Holistically, we believe our data suggest that distance learning CUREs, and even brief experiences, can lead to improvements in scientific knowledge, higher STEM identity, and reductions in negative STEM attitudes. Students, indeed, not only discovered a new finding (spine morphology and maturation is not dependent on β-catenin levels) but validated the reductions in spine density previously found within this dataset. Having students replicate a prior analysis was by design: if the results were similar then the validity of the unknown outcome (spine morphology) can be better trusted.

Short-duration, online CUREs like the Spine Lab may further the goals of inclusive science education, by increasing equity in access to research opportunities. The Spine Lab itself is not unusually inclusive or promoting equity by itself, but by creating and disseminating an easy to use, online/hybrid ready CURE, we are creating the opportunity for more students to access CUREs, which overall promotes equity and inclusivity in science. This would be a very easy CURE to implement at schools that have avoided utilizing CUREs due to cost or resource access.

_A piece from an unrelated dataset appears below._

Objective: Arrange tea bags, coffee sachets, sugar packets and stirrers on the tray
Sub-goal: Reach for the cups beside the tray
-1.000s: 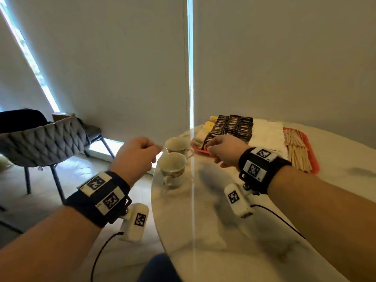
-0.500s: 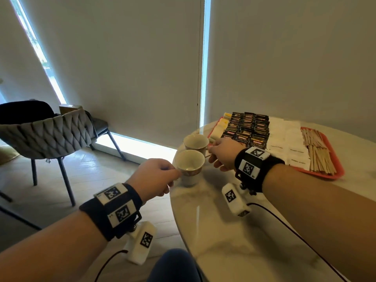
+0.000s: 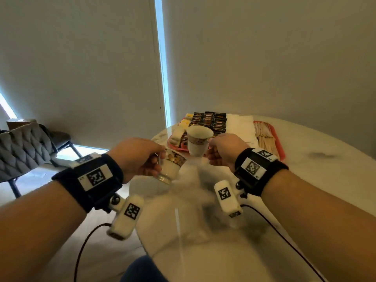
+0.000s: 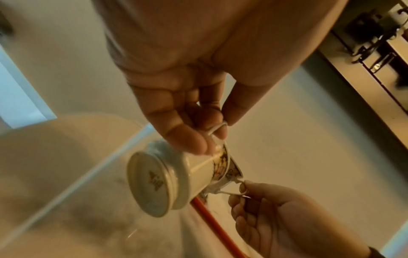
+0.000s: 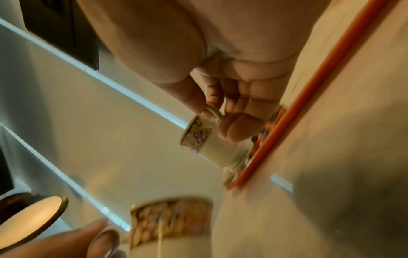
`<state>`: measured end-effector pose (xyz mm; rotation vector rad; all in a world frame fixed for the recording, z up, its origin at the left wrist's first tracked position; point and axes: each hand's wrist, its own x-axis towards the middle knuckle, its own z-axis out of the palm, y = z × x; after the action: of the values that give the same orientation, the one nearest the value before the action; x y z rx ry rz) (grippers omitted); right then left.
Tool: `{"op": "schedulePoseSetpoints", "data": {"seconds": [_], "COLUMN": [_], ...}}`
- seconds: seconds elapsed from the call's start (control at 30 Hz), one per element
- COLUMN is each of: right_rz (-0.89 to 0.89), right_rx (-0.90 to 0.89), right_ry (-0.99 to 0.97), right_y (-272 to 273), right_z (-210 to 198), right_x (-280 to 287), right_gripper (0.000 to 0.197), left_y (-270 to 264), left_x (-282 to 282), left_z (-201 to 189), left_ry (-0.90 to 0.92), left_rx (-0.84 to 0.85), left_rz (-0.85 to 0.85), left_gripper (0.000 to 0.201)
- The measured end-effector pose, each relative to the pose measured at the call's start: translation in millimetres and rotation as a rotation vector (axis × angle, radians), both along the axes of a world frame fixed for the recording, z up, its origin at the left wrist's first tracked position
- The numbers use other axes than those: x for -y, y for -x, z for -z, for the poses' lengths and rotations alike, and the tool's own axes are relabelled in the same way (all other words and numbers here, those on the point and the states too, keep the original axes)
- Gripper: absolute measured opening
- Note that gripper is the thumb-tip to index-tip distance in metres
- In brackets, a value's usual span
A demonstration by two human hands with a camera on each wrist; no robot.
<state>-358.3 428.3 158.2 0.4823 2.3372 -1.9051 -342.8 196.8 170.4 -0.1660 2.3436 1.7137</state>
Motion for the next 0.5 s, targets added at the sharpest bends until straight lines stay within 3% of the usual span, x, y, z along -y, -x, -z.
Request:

There are many ways to adapt this CURE for individual needs. Datasets like ours (free to use upon request via e-mail to wickhamr@etown.edu), are likely relatively common within most neuroscience research programs, especially R1 research institutions. Further, this CURE could be modified to include skills in image processing, such as using ImageJ to measure intensity of staining for selected proteins. Moreover, the investigators measured the length of the dendrite for each student so that the focus of the analysis was more on classification and identification of dendritic spines. However, the rigor of the research experience can be increased by having students become more familiar with imaging software (such as ImageJ) to measure the dendritic length themselves. Forming collaborations between the research faculty and the teaching faculty can be mutually beneficial by providing the former with new analyses and the latter with new questions to bring to students.